─── EXTRACTED MATERIAL
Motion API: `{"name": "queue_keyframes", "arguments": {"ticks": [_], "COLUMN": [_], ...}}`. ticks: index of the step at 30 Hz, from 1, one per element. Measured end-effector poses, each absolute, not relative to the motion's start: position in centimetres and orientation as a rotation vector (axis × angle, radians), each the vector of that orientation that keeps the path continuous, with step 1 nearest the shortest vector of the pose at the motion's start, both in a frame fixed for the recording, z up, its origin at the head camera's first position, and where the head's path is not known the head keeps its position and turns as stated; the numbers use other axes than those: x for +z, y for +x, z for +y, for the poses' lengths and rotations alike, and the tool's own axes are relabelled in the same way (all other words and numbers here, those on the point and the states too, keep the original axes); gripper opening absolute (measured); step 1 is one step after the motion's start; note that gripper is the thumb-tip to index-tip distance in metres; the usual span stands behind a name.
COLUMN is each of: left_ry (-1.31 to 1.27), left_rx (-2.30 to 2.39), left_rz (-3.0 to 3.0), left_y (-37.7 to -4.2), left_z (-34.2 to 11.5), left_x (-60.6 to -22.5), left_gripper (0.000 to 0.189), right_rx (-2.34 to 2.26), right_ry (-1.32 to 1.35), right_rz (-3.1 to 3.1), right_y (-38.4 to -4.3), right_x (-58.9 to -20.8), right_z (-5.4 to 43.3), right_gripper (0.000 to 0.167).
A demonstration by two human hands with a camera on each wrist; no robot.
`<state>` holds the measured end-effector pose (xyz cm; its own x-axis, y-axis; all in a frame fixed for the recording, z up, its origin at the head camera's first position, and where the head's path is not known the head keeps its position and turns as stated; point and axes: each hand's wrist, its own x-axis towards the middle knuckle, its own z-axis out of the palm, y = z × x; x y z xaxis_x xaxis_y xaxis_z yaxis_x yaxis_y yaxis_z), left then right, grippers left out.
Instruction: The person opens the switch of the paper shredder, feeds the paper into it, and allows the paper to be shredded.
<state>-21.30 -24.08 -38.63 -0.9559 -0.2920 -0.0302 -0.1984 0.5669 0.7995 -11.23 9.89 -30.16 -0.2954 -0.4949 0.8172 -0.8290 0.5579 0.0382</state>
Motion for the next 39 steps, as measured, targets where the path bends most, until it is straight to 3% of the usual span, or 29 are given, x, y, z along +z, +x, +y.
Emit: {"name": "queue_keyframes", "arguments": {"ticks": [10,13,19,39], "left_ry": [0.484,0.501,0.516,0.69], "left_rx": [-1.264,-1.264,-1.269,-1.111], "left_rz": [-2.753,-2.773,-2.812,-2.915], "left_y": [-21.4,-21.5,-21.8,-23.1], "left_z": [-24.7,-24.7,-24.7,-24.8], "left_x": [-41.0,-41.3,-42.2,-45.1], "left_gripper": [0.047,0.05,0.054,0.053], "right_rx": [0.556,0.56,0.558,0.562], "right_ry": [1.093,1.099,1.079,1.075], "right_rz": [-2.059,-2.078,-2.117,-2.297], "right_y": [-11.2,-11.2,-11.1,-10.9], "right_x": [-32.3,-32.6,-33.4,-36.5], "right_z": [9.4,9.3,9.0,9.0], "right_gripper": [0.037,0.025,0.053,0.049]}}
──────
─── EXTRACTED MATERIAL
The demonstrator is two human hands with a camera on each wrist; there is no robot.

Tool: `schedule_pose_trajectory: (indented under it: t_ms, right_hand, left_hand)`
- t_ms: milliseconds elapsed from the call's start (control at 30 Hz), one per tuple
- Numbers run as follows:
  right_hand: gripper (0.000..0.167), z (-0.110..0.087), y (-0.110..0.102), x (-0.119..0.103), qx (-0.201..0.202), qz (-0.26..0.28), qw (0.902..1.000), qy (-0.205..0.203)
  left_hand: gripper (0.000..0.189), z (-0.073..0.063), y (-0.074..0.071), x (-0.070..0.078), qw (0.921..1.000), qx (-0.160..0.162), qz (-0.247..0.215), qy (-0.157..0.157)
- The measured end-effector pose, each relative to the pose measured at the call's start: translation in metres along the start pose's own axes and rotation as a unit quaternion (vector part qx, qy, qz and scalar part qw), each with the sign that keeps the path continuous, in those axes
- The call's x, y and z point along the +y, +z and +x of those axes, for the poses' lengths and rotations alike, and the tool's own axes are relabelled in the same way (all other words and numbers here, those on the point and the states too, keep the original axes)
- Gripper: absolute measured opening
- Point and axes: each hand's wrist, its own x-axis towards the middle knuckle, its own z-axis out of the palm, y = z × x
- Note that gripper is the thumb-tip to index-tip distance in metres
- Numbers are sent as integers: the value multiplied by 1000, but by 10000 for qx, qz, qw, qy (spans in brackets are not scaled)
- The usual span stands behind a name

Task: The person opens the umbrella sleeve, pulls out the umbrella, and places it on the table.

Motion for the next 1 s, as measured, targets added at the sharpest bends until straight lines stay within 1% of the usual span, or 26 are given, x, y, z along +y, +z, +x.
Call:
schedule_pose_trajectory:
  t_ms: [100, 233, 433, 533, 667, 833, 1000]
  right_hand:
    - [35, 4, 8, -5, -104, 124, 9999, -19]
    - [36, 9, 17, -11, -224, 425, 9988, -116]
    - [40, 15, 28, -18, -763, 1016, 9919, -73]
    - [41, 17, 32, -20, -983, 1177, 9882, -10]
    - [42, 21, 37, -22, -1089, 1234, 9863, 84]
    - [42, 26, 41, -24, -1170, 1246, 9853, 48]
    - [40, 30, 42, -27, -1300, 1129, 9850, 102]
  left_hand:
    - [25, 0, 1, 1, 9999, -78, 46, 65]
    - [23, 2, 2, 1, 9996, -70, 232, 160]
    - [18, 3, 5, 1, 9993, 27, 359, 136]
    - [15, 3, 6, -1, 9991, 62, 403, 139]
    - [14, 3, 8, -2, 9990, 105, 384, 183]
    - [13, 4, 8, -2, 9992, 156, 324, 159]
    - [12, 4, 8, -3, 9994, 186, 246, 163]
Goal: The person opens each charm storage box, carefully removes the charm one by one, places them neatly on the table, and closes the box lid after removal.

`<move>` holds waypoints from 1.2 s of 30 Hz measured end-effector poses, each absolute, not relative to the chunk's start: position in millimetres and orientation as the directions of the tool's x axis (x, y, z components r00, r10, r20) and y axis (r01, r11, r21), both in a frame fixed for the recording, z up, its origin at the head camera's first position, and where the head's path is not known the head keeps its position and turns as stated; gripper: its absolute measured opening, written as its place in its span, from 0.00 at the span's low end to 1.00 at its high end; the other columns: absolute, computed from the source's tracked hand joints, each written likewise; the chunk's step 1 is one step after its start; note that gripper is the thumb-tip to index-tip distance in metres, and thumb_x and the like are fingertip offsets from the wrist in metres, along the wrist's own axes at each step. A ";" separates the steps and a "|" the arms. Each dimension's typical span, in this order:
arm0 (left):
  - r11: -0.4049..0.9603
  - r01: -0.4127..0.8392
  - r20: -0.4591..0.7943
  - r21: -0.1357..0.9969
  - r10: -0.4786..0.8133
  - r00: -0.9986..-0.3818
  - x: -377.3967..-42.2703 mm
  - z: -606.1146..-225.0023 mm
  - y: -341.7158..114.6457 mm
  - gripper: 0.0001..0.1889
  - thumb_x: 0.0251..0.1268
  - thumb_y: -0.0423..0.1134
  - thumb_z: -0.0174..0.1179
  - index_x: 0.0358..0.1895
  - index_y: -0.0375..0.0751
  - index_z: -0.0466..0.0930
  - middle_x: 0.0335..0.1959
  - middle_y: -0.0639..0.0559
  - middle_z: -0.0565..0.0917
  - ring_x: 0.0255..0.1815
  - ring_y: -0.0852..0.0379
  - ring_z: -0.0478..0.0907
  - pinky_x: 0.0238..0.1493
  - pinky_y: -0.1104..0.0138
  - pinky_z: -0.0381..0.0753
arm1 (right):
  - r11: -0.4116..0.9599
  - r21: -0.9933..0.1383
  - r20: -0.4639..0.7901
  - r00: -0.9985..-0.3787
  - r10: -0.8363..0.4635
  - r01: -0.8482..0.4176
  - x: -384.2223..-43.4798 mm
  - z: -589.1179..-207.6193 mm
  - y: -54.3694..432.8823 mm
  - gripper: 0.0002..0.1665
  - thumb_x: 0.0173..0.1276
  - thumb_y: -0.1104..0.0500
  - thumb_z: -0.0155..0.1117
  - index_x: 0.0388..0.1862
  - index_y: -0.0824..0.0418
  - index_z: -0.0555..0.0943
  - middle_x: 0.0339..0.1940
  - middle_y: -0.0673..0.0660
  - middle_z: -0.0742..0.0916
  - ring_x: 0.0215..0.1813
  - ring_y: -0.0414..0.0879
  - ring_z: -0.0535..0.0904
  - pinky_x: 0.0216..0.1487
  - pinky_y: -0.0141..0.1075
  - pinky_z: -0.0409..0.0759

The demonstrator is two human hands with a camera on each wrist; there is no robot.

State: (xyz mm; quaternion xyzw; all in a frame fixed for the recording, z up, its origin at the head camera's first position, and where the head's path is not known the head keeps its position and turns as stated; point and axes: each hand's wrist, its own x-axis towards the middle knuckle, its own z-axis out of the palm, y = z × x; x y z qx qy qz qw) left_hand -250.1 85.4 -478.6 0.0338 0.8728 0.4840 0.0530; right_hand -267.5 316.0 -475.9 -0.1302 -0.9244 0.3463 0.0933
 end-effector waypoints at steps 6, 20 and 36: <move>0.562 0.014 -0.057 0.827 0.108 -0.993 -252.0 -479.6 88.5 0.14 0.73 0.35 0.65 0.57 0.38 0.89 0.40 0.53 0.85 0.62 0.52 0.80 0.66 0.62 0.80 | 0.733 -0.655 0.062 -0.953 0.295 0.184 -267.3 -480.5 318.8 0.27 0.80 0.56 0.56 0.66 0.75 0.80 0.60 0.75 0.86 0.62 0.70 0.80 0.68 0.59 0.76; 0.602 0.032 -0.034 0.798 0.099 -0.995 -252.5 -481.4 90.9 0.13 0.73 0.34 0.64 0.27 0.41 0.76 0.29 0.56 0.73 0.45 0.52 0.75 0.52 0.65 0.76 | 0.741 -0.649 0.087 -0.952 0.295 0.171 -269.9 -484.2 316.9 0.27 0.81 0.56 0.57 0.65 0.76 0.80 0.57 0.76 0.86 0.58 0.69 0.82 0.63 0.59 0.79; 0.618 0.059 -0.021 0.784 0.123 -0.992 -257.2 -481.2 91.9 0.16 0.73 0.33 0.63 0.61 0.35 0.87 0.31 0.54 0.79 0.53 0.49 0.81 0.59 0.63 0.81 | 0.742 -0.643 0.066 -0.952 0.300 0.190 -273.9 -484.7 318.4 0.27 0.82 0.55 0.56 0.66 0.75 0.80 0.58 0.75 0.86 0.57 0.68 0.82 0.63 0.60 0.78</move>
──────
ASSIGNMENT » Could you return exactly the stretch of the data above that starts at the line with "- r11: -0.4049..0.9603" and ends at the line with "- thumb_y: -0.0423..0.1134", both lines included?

SOLUTION TO THE PROBLEM »
  - r11: -0.4049..0.9603
  - r01: -0.4127..0.8392
  - r20: -0.4591..0.7943
  - r21: -0.1357..0.9969
  - r10: -0.4786..0.8133
  - r00: -0.9986..-0.3818
  - x: -377.3967..-42.2703 mm
  - z: -606.1146..-225.0023 mm
  - y: -341.7158..114.6457 mm
  - gripper: 0.0001..0.1889
  - thumb_x: 0.0251..0.1268
  - thumb_y: -0.0423..0.1134

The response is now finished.